Type again, exactly, the lines below from the start through the line that includes "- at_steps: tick".
[[ Data extract, beginning ]]
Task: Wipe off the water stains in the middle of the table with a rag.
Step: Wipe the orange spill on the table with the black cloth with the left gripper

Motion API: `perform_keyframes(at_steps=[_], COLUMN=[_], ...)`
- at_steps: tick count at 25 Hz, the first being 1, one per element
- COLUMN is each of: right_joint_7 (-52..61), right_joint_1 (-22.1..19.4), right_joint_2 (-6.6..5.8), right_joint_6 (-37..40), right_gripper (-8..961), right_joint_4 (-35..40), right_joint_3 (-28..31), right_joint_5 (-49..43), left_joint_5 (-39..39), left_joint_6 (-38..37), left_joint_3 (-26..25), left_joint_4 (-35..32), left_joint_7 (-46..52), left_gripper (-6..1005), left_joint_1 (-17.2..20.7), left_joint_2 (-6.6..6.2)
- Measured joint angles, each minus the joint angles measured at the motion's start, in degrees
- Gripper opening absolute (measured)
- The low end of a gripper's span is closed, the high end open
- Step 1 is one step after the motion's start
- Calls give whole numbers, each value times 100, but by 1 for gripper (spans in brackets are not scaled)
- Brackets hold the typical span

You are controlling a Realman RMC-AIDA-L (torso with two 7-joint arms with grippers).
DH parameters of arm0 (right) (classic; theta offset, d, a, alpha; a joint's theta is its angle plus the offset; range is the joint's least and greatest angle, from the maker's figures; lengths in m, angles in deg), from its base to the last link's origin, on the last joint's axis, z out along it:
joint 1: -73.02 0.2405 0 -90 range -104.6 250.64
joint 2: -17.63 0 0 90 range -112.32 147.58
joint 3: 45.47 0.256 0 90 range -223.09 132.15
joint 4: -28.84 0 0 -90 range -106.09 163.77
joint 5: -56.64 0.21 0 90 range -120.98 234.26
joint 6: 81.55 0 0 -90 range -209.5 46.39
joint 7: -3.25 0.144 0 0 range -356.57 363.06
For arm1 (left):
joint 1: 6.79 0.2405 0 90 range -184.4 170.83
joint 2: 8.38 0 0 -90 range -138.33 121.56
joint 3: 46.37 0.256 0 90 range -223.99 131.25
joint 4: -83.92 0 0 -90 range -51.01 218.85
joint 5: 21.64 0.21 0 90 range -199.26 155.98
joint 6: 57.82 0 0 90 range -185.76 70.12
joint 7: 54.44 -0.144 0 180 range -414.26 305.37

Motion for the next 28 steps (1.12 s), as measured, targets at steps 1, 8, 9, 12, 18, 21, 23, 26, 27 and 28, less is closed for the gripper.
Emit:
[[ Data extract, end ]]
_Result_.
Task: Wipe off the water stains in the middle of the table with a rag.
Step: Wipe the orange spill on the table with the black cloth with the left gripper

Motion API: `perform_keyframes(at_steps=[_], COLUMN=[_], ...)`
- at_steps: tick count at 25 Hz, the first being 1, one per element

No additional output will be produced.